GP USA – La Ferrari si perde nel suo anonimato, Alonso dà lezioni di guida ai colleghi [VIDEO]
Hamilton tiene vivo il mondiale con una vittoria perentoria, Rosberg limita i danni, Ricciardo è gran terzo
Kimi Raikkonen che innesta la retromarcia e scivola mestamente all’indietro verso i box è l’immagine emblematica dell’attuale Ferrari. Un gambero rosso spaurito che indietreggia al cospetto di rivali spavaldi ed aggressivi, rimpiccolita nel suo mito dall’anonimato delle prestazioni e da una malinconia di fondo che accompagna sguardi e gesti degli interpreti.
La Ferrari è un quadretto crepuscolare, una squadra che vede tramontare tutte le proprie ambizioni e che deve operare una profonda riflessione. Sono davvero troppi i sei decimi beccati in qualifica da una Red Bull che appena un anno fa era ampiamente dietro. Ed è inutile anche soltanto confrontare la Rossa con la Mercedes, sarebbe soltanto impietoso.
Non bastassero le performance scialbe e modeste, il Cavallino continua a farsi del male da solo, scegliendo dapprima una strategia di gara discutibile con Kimi – ancora una volta più in palla del compagno Vettel – e poi eliminandolo dalla tenzone non avvitandogli la gomma alla terza sosta. Quasi imbarazzante il dialogo tra il pilota fermo inerme all’uscita dei box e il muretto. Spengo o entro in retro? Cosa fare? Spegni, spegni, no, rientra, no spegni. Kimi sbuffa, fa di testa sua, scivola ai box e si libera (forse) di un peso. Non fa molto meglio Sebastian, quarto al traguardo, ma mai “in partita”. La sua è una gara abbastanza incolore, nella terra di nessuno, con quel giro record cercato e strappato nel finale che fa di certo onore alla Ferrari.

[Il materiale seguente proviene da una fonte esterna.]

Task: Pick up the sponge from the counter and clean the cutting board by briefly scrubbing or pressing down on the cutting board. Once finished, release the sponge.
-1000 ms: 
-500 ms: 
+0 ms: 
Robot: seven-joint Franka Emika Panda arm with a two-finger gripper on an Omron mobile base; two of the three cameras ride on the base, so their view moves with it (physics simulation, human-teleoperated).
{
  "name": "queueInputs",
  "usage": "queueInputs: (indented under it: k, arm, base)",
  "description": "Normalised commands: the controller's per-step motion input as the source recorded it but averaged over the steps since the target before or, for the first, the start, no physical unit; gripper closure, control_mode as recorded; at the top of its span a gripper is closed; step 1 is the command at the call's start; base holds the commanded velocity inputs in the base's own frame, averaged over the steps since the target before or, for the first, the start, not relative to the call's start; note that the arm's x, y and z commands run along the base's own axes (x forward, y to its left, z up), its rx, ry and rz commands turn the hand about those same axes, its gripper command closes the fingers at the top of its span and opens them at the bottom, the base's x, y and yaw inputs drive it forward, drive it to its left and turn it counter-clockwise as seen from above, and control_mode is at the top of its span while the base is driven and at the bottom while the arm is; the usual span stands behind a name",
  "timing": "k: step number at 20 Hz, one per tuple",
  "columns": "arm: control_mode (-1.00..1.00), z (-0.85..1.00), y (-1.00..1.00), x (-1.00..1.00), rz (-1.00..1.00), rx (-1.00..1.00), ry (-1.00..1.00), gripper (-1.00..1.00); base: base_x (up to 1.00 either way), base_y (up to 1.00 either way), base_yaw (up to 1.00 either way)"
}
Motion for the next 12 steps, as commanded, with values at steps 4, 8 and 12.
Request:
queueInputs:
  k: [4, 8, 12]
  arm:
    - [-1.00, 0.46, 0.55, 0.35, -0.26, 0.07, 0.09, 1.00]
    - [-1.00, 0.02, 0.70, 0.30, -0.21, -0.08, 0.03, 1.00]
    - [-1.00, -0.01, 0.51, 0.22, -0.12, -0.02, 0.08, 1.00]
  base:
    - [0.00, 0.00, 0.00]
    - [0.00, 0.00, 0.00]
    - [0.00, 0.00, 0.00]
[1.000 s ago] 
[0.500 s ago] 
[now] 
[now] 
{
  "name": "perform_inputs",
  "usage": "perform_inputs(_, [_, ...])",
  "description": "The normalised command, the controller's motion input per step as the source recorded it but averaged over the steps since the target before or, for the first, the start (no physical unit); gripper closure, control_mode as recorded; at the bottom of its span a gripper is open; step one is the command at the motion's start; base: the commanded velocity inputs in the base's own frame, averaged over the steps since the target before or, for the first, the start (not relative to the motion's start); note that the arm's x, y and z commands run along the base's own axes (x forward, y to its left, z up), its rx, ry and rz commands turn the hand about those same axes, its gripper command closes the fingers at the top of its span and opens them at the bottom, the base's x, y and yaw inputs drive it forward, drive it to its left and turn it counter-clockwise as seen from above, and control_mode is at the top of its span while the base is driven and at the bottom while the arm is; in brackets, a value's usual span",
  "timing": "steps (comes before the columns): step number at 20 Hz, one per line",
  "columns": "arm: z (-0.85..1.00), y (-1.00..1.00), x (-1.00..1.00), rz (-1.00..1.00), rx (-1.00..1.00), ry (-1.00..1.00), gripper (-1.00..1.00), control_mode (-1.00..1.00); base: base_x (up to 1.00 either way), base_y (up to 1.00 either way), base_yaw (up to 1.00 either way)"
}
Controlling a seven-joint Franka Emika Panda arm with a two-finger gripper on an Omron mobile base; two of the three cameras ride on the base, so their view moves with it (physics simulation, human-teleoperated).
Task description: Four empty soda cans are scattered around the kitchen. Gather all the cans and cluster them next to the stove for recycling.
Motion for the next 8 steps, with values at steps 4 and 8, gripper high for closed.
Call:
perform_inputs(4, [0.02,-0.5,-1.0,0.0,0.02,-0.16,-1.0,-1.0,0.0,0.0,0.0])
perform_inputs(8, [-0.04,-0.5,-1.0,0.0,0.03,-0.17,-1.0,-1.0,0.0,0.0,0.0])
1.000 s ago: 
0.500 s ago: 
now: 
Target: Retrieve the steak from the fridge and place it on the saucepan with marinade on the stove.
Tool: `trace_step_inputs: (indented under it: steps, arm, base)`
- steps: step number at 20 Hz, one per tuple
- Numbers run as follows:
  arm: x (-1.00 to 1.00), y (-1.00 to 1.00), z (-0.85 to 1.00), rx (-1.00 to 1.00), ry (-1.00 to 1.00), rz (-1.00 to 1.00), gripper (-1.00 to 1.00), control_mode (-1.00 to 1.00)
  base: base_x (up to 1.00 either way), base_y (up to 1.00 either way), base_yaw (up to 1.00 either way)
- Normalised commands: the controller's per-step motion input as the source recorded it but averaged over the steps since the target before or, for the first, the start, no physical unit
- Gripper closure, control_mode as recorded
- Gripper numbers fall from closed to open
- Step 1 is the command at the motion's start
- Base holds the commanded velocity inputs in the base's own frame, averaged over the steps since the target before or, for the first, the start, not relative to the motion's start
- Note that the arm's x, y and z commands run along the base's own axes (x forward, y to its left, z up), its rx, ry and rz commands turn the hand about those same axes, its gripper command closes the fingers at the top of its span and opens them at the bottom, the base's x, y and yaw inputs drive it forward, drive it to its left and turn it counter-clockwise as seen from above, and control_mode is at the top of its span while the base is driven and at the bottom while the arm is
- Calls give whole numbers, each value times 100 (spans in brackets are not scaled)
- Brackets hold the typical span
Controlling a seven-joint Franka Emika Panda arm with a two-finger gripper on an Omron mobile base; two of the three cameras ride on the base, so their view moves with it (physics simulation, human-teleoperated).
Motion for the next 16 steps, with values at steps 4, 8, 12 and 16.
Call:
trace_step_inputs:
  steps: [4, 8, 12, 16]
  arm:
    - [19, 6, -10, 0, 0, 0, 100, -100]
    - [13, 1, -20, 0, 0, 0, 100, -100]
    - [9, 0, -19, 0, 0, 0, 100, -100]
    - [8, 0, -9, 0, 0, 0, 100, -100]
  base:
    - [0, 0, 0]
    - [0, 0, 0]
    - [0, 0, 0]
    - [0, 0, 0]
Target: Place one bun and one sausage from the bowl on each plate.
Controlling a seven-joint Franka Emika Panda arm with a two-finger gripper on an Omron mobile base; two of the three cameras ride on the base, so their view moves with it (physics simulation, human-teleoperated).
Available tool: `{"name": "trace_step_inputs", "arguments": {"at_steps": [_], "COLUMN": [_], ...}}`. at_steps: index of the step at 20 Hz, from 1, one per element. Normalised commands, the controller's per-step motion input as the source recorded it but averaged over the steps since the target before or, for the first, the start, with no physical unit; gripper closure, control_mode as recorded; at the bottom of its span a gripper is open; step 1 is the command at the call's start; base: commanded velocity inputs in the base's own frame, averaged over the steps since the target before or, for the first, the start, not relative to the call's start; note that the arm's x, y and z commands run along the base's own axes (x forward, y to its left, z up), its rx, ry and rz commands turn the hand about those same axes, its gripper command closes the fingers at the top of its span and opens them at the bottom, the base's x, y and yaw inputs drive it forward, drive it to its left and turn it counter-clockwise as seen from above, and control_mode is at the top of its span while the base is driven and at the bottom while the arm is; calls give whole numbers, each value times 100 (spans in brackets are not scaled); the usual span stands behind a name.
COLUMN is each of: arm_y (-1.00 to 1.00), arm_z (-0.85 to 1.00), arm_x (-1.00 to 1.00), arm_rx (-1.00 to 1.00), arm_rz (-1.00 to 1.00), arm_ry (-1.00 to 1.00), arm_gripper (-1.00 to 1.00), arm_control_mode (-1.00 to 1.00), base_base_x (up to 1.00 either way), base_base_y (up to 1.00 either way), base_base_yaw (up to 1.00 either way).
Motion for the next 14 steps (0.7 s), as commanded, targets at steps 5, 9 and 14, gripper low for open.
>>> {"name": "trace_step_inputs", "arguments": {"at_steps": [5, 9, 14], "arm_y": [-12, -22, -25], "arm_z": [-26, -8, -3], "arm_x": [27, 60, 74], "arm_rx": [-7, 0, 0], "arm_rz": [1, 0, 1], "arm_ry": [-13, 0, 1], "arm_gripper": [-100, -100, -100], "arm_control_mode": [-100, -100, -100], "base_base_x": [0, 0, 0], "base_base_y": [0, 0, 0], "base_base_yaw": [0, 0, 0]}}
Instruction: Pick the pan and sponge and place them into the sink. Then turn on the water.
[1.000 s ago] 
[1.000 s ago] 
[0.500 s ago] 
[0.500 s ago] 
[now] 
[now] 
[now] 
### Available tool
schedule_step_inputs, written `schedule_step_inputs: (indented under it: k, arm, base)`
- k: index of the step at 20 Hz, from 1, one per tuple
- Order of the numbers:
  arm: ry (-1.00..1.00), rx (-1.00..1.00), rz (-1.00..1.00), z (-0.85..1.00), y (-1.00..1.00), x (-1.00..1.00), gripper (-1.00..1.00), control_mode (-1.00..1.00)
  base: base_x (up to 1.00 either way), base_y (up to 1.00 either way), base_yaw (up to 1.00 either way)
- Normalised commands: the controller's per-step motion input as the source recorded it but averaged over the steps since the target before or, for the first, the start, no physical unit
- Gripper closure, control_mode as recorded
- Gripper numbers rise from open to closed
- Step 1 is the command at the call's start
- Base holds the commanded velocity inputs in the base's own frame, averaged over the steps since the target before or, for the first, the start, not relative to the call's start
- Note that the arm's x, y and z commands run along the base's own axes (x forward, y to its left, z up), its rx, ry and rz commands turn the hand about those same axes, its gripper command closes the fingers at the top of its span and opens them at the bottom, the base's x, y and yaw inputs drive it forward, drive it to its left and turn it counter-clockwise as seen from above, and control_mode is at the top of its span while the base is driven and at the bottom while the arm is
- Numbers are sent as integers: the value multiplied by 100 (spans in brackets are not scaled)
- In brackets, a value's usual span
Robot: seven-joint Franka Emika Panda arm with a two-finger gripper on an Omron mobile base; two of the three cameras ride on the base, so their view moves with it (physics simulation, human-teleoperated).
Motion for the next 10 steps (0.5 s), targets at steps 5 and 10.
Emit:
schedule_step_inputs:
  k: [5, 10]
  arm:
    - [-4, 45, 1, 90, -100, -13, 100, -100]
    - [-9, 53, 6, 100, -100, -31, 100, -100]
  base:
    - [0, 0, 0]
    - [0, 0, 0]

E se Vettel non è convinto della Ferrari, chi ci dice che la Ferrari sia convinta di Vettel? Basta volgere lo sguardo una posizione indietro, al quinto posto, per porsi qualche domanda. Lì al traguardo troviamo un Fernando Alonso magistrale, pilota spettacolare ed indomabile, da solo capace di ridestarci dal torpore di un GP bello e concluso. Gli ultimi giri, con le posizioni cristallizzate, sono stati monopolizzati dalla feroce azione del pilota spagnolo della McLaren. Un leone in gabbia, che ruggisce e poi passa, letteralmente, sopra gli avversari. Il sorpasso cattivo, prepotente su Felipe Massa e quello deciso, sporco, di rabbia, sull’allievo Sainz sono due perle di rara bellezza. Fernando è un racer puro, un vero corridore, un pilota che ama gareggiare, prima che guidare. Uno come lui, genuino, vero, serve come il pane alla F1 videogame, dove i nuovi fenomeni come Verstappen sono bravissimi con il joystick, ma poi si perdono come fanciulli spaesati se si tratta di parcheggiare un’auto zoppa a bordo pista.
Il GP di Austin è stata una gara interessante, monopolizzata al vertice da Lewis Hamilton, tornato a splendere con il desiderio di tenere aperto fino all’ultimo un campionato che pende verso Rosberg. Proprio Nico è stato bravo (e fortunato, ahi la virtual safery car…) a raddrizzare una giornata no. Ancora bravissimo Daniel Ricciardo, sorriso contagioso e piede pesantissimo, tanto simpatico fuori dall’abitacolo quanto impeccabile in pista. Un campione, senz’ombra di dubbio, e meritava più del terzo posto. Ma le soddisfazioni per lui arriveranno, con questa Red Bull che sta facendo le prove generali per il 2017. Applausi a scena aperta anche per Carlos Sainz, sesto con la Toro Rosso dopo un digiuno di punti durato ben sei gare. Buon punticino nella gara di casa per la Haas, decima con Romain Grosjean.